On 13th May 2009, the Commission imposed its largest ever fine on Intel, based on Intel's anti-competitive rebates or other customer incentivisation payments in relation to its x86 CPUs, as well as payments to delay the launch of products containing competitors' chips.
The Commission's case against Intel is based on breaches of the EC rules outlawing abuses of a dominant position (set out in Article 82 of the EC Treaty). These rules are often said to impose a "special responsibility" on companies occupying a strong position in particular markets, as they prohibit some types of behaviour that might be acceptable for smaller rivals. As a rule of thumb, companies with a share of 40% or more of any market are normally said to be at risk of being considered dominant. In this case, the Commission concluded that Intel's share of the relevant market was as high as 70%, far outstripping its only meaningful competitor – Advanced Micro Devices (AMD).

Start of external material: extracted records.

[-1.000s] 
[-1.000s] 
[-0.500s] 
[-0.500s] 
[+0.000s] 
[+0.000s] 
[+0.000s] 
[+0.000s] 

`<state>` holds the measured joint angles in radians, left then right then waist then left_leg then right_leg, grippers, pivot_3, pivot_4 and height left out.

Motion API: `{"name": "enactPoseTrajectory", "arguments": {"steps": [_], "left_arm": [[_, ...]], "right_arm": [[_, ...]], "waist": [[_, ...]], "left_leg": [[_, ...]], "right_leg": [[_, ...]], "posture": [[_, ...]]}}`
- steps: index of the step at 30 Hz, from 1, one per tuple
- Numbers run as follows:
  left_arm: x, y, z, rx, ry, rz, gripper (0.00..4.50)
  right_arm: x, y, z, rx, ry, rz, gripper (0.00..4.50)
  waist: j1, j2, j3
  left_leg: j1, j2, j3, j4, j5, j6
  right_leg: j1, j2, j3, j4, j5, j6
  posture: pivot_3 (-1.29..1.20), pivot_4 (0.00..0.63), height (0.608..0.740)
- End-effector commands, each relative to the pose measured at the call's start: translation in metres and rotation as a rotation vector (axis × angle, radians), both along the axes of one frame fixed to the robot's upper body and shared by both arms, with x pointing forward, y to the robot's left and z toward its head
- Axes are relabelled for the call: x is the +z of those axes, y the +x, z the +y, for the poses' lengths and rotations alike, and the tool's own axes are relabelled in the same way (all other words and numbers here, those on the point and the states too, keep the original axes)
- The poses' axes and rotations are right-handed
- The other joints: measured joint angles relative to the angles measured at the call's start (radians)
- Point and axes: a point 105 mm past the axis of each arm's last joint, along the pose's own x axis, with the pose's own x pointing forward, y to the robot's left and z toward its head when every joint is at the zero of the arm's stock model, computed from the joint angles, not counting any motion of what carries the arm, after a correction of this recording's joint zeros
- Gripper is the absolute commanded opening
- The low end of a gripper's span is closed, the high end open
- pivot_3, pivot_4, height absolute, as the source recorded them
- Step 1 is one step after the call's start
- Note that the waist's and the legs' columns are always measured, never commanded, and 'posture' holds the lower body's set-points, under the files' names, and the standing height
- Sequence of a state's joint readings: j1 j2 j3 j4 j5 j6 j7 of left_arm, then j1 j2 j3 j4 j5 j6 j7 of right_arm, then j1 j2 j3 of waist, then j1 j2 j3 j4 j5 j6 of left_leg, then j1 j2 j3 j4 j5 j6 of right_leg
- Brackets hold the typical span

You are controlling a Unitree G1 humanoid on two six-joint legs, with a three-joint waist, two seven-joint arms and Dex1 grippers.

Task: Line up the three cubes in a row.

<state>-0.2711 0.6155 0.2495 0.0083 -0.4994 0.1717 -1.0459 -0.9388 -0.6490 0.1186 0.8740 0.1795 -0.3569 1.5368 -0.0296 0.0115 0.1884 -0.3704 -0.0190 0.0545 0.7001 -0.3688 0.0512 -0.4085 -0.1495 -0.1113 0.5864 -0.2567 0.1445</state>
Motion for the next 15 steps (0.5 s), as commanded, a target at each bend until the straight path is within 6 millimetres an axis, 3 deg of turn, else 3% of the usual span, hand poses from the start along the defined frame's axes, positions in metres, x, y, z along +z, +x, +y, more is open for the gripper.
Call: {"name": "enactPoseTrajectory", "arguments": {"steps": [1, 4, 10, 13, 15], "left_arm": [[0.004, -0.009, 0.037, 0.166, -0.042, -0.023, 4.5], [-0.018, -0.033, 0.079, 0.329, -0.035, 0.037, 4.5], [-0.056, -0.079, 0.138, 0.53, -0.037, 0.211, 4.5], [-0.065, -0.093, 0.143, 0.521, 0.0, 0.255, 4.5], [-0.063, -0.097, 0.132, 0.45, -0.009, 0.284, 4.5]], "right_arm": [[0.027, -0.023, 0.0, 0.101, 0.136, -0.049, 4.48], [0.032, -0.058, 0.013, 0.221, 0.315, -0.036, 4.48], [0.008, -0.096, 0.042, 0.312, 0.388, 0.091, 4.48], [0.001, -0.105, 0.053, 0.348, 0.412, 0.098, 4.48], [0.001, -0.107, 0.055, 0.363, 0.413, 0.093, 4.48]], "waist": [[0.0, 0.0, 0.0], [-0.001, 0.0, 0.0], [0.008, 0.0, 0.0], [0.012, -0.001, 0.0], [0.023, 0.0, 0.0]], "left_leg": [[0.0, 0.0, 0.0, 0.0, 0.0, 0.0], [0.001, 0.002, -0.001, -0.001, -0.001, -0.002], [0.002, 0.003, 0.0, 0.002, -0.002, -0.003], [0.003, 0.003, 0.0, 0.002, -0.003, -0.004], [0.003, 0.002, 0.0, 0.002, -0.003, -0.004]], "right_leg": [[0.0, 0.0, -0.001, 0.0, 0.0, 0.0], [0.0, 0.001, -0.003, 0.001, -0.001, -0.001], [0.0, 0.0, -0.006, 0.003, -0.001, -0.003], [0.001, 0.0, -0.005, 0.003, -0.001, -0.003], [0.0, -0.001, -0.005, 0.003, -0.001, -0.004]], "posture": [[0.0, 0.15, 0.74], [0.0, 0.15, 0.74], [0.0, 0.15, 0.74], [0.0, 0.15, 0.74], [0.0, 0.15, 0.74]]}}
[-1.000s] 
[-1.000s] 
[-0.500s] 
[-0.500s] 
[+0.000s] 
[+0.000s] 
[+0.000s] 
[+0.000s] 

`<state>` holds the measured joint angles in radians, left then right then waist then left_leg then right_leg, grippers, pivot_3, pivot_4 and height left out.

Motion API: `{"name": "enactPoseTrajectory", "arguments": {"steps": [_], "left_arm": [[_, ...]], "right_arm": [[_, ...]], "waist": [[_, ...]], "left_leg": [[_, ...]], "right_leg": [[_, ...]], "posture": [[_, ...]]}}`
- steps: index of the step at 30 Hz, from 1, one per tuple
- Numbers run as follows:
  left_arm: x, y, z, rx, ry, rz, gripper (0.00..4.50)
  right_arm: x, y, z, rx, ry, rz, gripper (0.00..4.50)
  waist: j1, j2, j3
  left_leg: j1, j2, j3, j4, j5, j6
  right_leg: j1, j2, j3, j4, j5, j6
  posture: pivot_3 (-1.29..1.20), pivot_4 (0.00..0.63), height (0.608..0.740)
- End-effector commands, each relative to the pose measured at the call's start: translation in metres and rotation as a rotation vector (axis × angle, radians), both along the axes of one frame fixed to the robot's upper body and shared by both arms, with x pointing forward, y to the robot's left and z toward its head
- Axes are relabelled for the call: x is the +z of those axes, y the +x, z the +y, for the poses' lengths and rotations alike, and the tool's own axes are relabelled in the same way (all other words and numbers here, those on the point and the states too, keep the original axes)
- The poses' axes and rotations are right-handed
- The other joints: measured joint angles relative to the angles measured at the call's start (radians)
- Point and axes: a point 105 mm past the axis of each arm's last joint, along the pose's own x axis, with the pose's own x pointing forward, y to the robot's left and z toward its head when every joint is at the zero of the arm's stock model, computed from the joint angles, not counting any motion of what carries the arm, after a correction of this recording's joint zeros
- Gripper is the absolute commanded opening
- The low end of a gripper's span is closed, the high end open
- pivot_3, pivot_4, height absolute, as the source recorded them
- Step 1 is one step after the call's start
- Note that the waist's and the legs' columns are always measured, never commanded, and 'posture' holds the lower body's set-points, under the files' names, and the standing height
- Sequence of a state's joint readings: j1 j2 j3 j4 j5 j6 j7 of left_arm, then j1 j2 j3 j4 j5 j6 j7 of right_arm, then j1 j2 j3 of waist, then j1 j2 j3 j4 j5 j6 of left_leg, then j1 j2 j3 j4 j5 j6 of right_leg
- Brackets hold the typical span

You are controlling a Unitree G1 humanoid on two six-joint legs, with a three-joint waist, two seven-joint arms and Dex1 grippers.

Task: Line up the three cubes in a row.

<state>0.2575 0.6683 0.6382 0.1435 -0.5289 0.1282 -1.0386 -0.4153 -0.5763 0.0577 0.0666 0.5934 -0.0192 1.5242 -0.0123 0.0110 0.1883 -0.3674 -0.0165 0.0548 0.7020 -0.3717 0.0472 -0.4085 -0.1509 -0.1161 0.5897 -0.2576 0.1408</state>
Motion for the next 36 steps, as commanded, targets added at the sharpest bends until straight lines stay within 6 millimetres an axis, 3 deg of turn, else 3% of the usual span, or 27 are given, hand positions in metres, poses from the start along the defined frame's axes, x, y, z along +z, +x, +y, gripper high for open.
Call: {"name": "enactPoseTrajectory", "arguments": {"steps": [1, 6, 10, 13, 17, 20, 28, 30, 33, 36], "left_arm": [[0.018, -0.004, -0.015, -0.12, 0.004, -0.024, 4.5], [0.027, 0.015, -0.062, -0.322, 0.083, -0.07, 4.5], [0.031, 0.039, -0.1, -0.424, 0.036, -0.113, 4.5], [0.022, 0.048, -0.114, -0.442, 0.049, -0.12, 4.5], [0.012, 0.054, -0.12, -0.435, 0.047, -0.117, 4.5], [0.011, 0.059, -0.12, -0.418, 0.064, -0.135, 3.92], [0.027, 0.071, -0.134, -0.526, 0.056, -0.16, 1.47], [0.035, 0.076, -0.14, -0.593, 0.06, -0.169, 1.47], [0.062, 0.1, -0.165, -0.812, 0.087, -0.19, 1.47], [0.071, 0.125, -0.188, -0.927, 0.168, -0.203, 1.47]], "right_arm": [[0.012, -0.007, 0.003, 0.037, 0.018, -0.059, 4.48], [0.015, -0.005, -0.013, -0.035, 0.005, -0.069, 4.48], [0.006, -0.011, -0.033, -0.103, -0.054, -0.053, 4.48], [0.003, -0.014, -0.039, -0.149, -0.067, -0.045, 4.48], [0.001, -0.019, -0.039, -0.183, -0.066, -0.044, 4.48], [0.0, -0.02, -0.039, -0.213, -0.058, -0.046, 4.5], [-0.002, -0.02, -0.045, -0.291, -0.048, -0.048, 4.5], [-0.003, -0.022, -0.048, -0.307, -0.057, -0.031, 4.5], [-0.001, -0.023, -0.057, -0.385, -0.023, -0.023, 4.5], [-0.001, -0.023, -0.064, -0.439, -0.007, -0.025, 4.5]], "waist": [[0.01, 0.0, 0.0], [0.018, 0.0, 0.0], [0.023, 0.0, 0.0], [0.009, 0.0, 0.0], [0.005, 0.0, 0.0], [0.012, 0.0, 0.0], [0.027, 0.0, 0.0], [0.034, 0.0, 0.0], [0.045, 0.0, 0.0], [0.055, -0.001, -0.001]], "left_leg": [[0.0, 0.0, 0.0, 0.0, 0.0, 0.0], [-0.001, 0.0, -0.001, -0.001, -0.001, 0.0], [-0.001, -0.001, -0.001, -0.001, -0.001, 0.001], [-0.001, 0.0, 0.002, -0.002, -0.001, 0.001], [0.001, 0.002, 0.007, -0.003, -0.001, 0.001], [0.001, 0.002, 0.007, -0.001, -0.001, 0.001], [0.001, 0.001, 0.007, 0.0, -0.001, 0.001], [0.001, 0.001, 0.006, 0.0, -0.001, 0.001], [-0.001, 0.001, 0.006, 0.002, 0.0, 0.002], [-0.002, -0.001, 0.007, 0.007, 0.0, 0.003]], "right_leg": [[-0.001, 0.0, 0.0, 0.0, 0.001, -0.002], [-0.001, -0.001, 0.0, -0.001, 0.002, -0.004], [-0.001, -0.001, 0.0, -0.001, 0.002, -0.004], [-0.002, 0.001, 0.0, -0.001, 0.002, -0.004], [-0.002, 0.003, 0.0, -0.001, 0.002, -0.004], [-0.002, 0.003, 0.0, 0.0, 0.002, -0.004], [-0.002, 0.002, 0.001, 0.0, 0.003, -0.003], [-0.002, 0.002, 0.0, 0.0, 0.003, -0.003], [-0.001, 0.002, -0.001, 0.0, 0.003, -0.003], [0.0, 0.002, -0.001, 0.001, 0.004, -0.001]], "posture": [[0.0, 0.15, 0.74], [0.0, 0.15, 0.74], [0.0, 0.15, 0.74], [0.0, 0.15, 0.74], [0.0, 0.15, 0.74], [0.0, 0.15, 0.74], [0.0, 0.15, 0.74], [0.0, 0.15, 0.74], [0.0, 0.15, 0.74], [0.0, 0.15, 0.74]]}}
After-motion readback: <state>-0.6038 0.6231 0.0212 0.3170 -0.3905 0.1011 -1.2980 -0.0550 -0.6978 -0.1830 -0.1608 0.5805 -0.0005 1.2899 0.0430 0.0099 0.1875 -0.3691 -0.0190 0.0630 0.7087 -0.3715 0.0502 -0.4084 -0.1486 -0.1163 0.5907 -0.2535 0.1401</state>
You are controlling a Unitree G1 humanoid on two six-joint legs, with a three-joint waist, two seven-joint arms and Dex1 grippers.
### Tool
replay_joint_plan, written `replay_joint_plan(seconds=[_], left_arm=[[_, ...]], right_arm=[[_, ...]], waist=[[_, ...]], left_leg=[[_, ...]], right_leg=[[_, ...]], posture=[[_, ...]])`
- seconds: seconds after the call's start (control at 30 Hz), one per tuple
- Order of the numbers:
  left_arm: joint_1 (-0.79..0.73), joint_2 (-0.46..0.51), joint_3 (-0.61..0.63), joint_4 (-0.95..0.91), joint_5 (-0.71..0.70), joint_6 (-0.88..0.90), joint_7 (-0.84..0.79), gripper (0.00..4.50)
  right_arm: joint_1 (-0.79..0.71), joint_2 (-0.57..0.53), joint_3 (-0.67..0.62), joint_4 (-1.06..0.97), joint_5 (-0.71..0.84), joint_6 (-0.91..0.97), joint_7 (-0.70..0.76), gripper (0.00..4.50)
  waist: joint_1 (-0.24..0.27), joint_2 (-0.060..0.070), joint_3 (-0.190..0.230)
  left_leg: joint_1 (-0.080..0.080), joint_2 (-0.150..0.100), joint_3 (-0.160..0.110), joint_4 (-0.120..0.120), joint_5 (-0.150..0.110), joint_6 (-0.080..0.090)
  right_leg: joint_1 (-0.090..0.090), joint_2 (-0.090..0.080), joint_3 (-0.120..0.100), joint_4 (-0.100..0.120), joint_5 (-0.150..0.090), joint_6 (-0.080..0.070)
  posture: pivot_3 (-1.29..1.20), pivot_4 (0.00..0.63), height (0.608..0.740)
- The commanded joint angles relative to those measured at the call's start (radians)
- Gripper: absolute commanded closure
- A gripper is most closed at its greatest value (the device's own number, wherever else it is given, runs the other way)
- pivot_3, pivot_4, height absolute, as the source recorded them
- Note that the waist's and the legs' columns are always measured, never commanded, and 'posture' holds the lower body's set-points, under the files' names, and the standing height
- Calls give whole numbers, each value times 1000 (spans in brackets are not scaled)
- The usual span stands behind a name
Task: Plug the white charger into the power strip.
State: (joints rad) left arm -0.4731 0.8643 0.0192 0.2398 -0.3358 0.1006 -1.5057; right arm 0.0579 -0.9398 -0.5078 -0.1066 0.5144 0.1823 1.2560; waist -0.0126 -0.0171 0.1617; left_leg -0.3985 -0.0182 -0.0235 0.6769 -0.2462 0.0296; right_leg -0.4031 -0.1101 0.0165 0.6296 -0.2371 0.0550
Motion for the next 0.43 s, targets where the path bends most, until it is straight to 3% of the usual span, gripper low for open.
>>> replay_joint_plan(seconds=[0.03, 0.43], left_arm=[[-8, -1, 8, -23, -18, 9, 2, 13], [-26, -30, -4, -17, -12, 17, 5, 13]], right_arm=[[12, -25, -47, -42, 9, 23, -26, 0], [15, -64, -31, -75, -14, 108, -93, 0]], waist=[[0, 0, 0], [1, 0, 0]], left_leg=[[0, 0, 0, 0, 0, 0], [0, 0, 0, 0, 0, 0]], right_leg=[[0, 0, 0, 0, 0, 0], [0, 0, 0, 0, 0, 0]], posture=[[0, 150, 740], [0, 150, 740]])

Discounts and rebates can be a controversial area in competition law (indeed Intel has indicated that it may appeal this decision). The Commission acknowledges that discounts are often pro-competitive, leading to lower prices for consumers. In its recently published Guidance on Enforcement Priorities in Applying Article 82, it made clear that the key question it will ask when assessing a discount is whether the effect of the system in practice is to prevent a competitor, whose operations are as efficient as the dominant company, from expanding or entering the market.
If a company is dominant the terms of the discounts it can legally offer can be limited. In the Intel case, the Commission established that computer manufacturers always had to purchase a certain proportion of their chips from Intel. As a result, there could only ever be competition between chipmakers for a limited proportion of a manufacturer's needs at any one time (known as the "contestable portion"). The Commission found that Intel's discount schemes were structured so that any manufacturer that chose to purchase all or part of this contestable portion from a rival chip-maker would lose the considerable discount applicable to all of its purchases from Intel (including those that it would have to make in any event). In effect, therefore, the discounts were conditional on a customer purchasing all (or nearly all) of their chip requirements from Intel. The size of these discounts meant that AMD could not compete even by offering chips to manufacturers for free.
The Commission also found that Intel had made anti-competitive payments to certain of its manufacturer customers that were conditional on those manufacturers postponing the launch of products containing AMD's chips, or for restricting the availability of those products in other ways.
The Intel case, like the Commission's earlier case against Microsoft, sends a clear message that companies at risk of being found to be dominant must pay very close attention to ensuring that their behaviour conforms with competition rules to avoid the risk of serious sanction.